= AIM OF THE EXERCISE =
Comb the records below for the string "orange" and copy each line where it turns up.

[EXCERPTED RECORDS Boundary: Start]

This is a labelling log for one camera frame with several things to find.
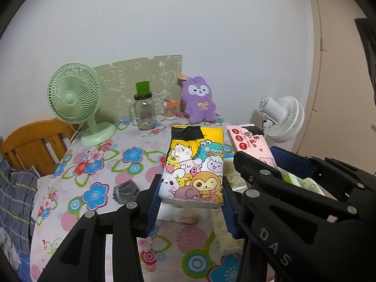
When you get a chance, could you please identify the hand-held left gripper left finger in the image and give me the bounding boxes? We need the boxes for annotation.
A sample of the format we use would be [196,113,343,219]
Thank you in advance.
[38,175,163,282]

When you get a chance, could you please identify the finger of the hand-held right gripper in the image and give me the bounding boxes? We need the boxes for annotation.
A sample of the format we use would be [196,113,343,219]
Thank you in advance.
[270,146,376,212]
[233,152,363,282]

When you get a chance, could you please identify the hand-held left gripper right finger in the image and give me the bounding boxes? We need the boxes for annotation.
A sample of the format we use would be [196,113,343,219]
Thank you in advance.
[222,176,246,241]

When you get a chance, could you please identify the green orange tissue pack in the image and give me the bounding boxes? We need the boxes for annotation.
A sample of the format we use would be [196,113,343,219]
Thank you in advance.
[282,172,303,186]

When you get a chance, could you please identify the pink tissue pack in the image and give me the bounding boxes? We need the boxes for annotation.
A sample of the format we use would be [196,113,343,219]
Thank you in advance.
[227,124,279,172]

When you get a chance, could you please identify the yellow cartoon animal tissue pack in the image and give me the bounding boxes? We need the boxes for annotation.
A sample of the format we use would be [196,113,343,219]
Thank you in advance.
[159,125,225,210]

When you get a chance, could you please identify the grey crumpled cloth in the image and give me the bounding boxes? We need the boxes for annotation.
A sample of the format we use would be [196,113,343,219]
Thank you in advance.
[113,180,141,204]

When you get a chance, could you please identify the white standing fan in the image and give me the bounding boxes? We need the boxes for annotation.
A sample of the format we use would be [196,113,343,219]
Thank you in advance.
[250,95,305,146]

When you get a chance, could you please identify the beige wardrobe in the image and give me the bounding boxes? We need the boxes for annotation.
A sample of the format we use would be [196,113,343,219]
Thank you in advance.
[302,0,376,165]

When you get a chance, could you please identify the glass jar with green lid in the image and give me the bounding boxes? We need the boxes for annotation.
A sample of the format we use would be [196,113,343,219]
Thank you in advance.
[129,81,157,131]

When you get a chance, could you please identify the small jar with orange lid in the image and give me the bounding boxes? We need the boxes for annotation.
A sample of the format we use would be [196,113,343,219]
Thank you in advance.
[164,100,180,120]

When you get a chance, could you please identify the purple plush bunny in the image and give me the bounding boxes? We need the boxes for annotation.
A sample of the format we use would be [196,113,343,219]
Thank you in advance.
[177,73,219,124]

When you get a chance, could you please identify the dark object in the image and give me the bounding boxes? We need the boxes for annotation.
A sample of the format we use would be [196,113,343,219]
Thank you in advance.
[355,18,376,108]

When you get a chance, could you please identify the green patterned board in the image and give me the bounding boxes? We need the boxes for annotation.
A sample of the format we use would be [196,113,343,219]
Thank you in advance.
[94,54,183,124]

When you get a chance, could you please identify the green desk fan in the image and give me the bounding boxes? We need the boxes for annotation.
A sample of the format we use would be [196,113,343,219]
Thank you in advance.
[47,62,116,147]

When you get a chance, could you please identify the blue plaid bedding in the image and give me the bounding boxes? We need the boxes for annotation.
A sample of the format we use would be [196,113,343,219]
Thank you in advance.
[0,153,40,259]

[EXCERPTED RECORDS Boundary: End]

= ANSWER FOR THIS EXERCISE =
When you get a chance, could you please identify the green orange tissue pack in the image and give me the bounding boxes? We need the boxes for annotation.
When you get a chance, could you please identify the small jar with orange lid in the image and give me the bounding boxes? We need the boxes for annotation.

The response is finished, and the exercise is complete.